We just take money out of the portfolio when we need it. House improvements, property taxes, December withholding for taxes, etc. Also other expenses when SS isn't enough. We will withdraw from the equity side or the fixed income side depending on which will move us more towards our desired AA.

Given that the trend on investments is slowly upward, we try to leave funds invested for as long as possible.
 
I figure out expenses every month, subtract off rental income, and then withdraw from my after tax accounts as needed to cover the expenses for that month. I also take 1/12 of expected property taxes for my primary and all my rentals and deposit to high yield savings account. For every other lumpy, I just deal with it as part of monthly expenses. Like that water heater that broke in my rental right before I listed it for sale :mad:
 
I would move 6 months of your cash into a savings account. Sell 6 months of investments and transfer it to your savings account. Setup automatic monthly transfers to your checking account. Repeat next year.
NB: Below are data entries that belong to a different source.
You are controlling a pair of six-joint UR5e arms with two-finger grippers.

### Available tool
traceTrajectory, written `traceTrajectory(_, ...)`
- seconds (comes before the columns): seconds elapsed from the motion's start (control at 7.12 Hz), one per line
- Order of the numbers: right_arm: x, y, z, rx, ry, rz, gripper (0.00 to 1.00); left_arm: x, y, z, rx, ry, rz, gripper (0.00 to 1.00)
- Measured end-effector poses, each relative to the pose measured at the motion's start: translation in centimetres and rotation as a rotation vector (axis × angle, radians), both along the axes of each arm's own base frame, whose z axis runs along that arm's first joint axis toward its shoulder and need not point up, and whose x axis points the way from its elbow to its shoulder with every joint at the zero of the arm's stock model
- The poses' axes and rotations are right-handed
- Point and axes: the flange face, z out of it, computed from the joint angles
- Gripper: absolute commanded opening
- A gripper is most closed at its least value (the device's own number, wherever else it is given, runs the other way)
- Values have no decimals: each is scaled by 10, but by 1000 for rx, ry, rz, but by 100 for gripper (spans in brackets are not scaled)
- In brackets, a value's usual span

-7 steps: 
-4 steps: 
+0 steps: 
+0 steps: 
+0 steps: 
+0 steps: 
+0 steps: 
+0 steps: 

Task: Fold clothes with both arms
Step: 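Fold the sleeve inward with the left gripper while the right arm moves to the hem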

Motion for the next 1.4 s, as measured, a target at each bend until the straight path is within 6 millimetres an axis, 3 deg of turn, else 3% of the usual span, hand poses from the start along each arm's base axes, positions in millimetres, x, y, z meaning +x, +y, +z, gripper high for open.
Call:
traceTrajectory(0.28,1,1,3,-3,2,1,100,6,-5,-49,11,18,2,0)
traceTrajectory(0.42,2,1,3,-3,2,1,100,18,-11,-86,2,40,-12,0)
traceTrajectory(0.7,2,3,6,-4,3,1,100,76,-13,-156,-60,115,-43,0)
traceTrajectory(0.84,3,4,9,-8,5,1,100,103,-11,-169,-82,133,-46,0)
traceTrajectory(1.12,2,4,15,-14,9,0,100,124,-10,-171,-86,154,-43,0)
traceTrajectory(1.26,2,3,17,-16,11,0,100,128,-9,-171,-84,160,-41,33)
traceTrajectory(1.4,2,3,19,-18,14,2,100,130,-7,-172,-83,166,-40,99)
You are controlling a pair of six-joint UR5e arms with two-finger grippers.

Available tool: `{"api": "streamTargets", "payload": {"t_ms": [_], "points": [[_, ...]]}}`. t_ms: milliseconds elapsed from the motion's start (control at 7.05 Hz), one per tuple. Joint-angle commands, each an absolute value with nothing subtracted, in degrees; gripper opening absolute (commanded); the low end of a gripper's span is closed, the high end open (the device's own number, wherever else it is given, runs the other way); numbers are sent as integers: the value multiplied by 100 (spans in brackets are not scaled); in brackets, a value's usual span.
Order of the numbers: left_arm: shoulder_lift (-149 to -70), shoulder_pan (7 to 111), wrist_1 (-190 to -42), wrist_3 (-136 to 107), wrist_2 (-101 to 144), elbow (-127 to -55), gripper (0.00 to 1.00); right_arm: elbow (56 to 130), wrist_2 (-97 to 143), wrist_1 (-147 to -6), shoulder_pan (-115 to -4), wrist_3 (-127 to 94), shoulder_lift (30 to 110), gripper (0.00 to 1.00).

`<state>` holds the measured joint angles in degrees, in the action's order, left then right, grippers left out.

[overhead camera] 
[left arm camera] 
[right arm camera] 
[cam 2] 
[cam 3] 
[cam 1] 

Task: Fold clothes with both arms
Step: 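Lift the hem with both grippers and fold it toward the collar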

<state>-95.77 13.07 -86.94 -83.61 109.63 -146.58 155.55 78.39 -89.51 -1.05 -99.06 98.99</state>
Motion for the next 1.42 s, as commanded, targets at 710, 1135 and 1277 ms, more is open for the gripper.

Time to practice being a spender
 
I just started a monthly SEPP but it won't cover all my expenses. As I've done in years past, in Nov/Dec I'll figure out my withdrawals to optimize taxes and liquidate enough cash to last me throughout the coming year (now considering estimated SEPP payments that will fluctuate with the market). I don't try to time the market but your thought has merit and if it makes you sleep well, do it. However, locking in taxable income this early in the year could impact taxes if you have unexpected income/cash-flow later in the year for whatever reason. If I need more money mid-year, I just sell what I need for that cash-flow and try to keep income realization late in the year.
 
I do roughly quarterly distributions. I don't lock myself into a particular date...have some buffer in my account, if the markets not down the day I decide to do the deal, I take the distribution. If it's a down day, I'll wait to see if it goes back up over the next couple/few days. Monthly seems like I have to think about it too often (and gives me too many opportunities to be foolish), and annually seems like I'm leaving too much on the table for no good reason.
 
The only real reason I take money out right now is to reduce my RMD and the taxes at that time. I think I roll it right into my ROTH and since my ROTH is more than 5 years old, there's no wait time to pull and use any of it. So once a year, around $30K or so is drawn, $5K or so from my checking account for the taxes on it, and it's put in the ROTH. I suppose I'll need a new roof, car, a mistress or two (right....) and draw some, but not for now.
 
We take most of our yearly withdrawal near the first of the year. If we need more later, we take more. We worry very little about the effect on overall performance.
 
How are people handling the timing of withdrawals? I assumed that I would just have a regular monthly withdrawal to meet my needs, like reverse dollar cost averaging but now that I am getting close I am rethinking.

As you can see, people do it all different ways.

My method is to pay everything either with my credit card or from my checking account. I refill my checking account monthly by selling from my taxable account.

Current case is that I already have a 4%+ gain after two months. which represents my full needed annual withdrawal. I am tempted to pull my full amount for the year now and call it done. I guess this is market timing.

Yes, it is market timing, but small both in extent and timing. IMHO it doesn't matter much.

I lock in a years requirement if the market falls and lose out if the market continues to go up. Does taking something off the table make sense?

You're probably feeling like your overall AA is too risky, so you're preferring to take risk off the table. You're also taking return off the table, but that might be the right tradeoff for you.

Personally I try to find a long term AA that works for my psychological makeup and personality, then mechanistically rebalance to that AA. For me that is 100% stocks and just-in-time sales to cash. But my Dad's accounts I rebalance to 75/25 monthly.

Does anyone know of any studies about how this effects the withdrawal stage? I assume it lowers return since the market is biased upwards, but it should also lower risk a little?

I use FIREcalc and its Investigate tab to evaluate the effect of AA on portfolio safety. With shorter time horizons, a higher bond/cash allocation improves safety. With longer time horizons, a higher bond/cash allocation actually decreases safety because of the longer term eroding impact of inflation.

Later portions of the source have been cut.